Juncker: I will always respond to unfair criticism from national EU leaders

Jean-Claude Juncker [European Commission]

Jean-Claude Juncker [European Commission]

Jean-Claude Juncker signaled that his Commission will be very different from that of his predecessor, José Manuel Barroso. Not only did he personally meet the press following the weekly College meeting. Juncker announced that he would not leave any unfair criticism coming from EU capitals without a reply.

In what looks like a revolution in the way the Commission communicates with the media, Juncker came to the press room following the weekly college meeting, the first one of his mandate.

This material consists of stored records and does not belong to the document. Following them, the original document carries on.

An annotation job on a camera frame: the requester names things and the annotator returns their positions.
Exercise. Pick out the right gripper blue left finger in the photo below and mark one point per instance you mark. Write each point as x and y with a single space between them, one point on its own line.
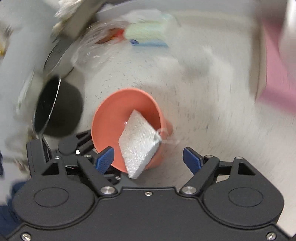
93 175

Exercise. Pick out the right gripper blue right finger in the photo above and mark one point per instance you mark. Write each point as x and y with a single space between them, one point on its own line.
203 169

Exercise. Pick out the blue patterned sponge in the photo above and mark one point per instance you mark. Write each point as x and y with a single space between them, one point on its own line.
139 143

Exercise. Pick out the coral footed bowl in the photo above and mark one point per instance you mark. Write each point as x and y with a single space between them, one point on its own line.
111 116

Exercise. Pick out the black rice cooker pot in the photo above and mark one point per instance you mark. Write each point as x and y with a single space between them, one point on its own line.
58 110

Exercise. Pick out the pink box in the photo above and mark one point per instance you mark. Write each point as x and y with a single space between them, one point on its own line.
273 86

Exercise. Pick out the steel steamer pot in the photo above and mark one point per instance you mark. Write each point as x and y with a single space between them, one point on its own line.
59 59

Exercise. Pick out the clear plastic bag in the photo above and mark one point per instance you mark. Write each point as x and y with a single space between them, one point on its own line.
101 42

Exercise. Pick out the tissue pack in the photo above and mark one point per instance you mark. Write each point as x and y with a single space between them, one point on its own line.
150 27

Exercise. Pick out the white electric kettle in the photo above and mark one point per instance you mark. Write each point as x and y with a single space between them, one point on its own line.
287 38

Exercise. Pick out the large steel tray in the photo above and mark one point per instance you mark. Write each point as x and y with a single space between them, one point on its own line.
74 16

Juncker briefed the press on the results of the first such meeting of his mandate, and took a few questions. But more importantly, he conveyed the message that EU heads of state and government would no longer be able to attack the Commission, being assured that the only response would be “no comment”.

“I don’t want to hide from you that I have the firm intention to respond to all unjustified criticism addressed to the Commission, no matter from where they come. I am not a guy who trembles before the Prime Ministers or before other high instances,” Juncker said, speaking in French.

Juncker’s announcement is likely a consequences of his indirect exchange with Italian Prime Minister Matteo Renzi, who had told the press that even the EU’s so-called founding fathers would “become Eurosceptic if faced with” the EU’s bureaucrats and bureaucracy”.

At the last EU summit, Renzi also reportedly warned that he would make public the cost of EU “palaces” in a row over Italy’s budget projections.

In the meantime, other Italian officials, such as Sandro Gozi, the Under Secretary for European Affairs, have blamed the Commission for the current economic situation and advised that Italy “should not listen to the Brussels bureaucrats”.

To this, Juncker replied: “To say that the Commission has no right to mingle in a number of dossiers relevant to European economic coordination is tantamount to saying that we don’t receive lessons from Brussels bureaucrats, this is a way to describe the Commission which I find unpleasant.”

The Commission President repeated what he said in front of MEPs the previous day. “I’m not the chairman of a gang of anonymous bureaucrats. I’m the head of 28 political Commissioners.  We are not bureaucrats, we are not high officials. That’s why each time that they try to undermine the Commission before it has even started work, I will react”, he said.

Juncker added that he had no particular problems with Renzi, who he holds in high esteem, or British Prime Minister David Cameron, who in his words didn’t have a problem with him, but rather had issues with the other Prime Ministers.

During the past ten years, EU heads of state and government have on numerous occasions often criticised the Commission, speaking to their home audience, without any reaction from Barroso. His spokespersons always said that they would not comment on what other leaders may have said.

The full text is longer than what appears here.